• [ABOUT THIS EXERCISE] Lines before the one containing "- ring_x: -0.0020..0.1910" are to be left out; that line and all after it, through the end of the material below, are to be written out exactly.

-- Opening Marker --

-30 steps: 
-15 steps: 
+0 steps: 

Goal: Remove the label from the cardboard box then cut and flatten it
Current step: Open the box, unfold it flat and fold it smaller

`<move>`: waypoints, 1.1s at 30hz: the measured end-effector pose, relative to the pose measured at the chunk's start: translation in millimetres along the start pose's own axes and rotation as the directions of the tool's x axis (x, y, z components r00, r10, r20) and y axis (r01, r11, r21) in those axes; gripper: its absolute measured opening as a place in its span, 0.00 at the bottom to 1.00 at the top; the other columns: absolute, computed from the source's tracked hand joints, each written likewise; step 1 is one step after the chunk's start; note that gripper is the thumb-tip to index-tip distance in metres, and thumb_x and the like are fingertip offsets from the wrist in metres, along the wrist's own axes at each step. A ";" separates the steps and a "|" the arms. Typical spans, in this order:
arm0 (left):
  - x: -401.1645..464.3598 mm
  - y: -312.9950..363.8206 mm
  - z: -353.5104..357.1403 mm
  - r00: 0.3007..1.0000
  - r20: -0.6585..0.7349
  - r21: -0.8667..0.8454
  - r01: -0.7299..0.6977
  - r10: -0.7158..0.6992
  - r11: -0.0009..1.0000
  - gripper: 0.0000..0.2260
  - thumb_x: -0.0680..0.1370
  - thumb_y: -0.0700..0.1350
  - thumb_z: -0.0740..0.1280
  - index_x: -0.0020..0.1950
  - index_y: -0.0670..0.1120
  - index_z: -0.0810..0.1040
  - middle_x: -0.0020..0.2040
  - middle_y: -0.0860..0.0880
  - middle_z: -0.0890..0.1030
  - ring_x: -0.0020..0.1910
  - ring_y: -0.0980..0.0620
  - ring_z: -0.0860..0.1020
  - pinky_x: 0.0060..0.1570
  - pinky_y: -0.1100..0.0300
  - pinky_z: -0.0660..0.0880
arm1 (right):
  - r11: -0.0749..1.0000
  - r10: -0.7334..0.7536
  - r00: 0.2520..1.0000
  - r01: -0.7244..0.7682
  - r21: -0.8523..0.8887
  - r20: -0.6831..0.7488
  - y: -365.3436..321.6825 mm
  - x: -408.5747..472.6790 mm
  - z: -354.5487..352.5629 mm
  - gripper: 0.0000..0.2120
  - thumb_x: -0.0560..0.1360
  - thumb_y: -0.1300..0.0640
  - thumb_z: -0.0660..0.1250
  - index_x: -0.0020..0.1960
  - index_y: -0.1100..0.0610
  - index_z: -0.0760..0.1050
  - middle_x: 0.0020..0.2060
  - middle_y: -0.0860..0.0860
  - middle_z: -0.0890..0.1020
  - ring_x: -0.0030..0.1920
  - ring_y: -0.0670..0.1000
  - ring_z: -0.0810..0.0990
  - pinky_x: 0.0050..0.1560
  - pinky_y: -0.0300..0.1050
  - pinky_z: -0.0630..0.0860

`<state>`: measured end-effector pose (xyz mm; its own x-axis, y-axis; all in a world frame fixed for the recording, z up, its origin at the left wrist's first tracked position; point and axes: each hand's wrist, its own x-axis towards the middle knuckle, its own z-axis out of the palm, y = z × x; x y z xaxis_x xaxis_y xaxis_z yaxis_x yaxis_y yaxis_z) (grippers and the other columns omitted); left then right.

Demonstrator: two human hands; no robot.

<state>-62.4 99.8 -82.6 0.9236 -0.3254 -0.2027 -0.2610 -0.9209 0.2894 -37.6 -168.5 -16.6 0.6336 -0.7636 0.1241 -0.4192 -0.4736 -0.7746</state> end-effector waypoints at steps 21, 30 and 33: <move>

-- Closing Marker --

• [OUTPUT FOR THIS TASK]
  - ring_x: -0.0020..0.1910
  - ring_y: -0.0980..0.0620
  - ring_z: -0.0860..0.1020
  - pinky_x: 0.0060..0.1570
  - pinky_y: -0.1100..0.0300
  - pinky_z: -0.0660..0.0880
arm1 (right):
  - r11: -0.0749..1.0000
  - r10: -0.7334..0.7536
  - r00: 0.2520..1.0000
  - r01: -0.7244..0.7682
  - r21: -0.8523..0.8887
  - r20: -0.6831..0.7488
  - y: -365.3436..321.6825 mm
  - x: -408.5747..472.6790 mm
  - z: -354.5487..352.5629 mm
  - gripper: 0.0000..0.2120
  - thumb_x: -0.0560..0.1360
  - thumb_y: -0.1300..0.0640
  - thumb_z: -0.0660..0.1250
  - index_x: -0.0020..0.1960
  - index_y: -0.1100..0.0610
  - index_z: -0.0760..0.1050
  - middle_x: 0.0020..0.2060
  - middle_y: -0.0860..0.0860
  - middle_z: -0.0890..0.1020
  - ring_x: -0.0030..0.1920
  - ring_y: -0.0670..0.1000
  - ring_z: -0.0810..0.0990
  - pinky_x: 0.0050..0.1560
  - pinky_y: -0.0300..0.1050
  - pinky_z: -0.0630..0.0860

`<state>`: measured end-effector pose (xyz mm; its own x-axis, y-axis; all in a world frame fixed for the recording, z up, its origin at the left wrist's first tracked position; point and axes: each hand's wrist, its own x-axis towards the middle knuckle, its own z-axis out of the palm, y = z × x; x y z xaxis_x xaxis_y xaxis_z yaxis_x yaxis_y yaxis_z) (grippers and the other columns omitted); left then right.

Demonstrator: two human hands; no robot.

<state>-62.4 99.8 -82.6 0.9236 -0.3254 -0.2027 -0.2610 -0.9209 0.2894 -37.6 -168.5 -16.6 0.6336 -0.7636 0.1241 -0.4192 -0.4736 -0.7746</state> end-effector waypoints at steps 21, 30 and 33: <move>

Nothing else is required to finish the exercise.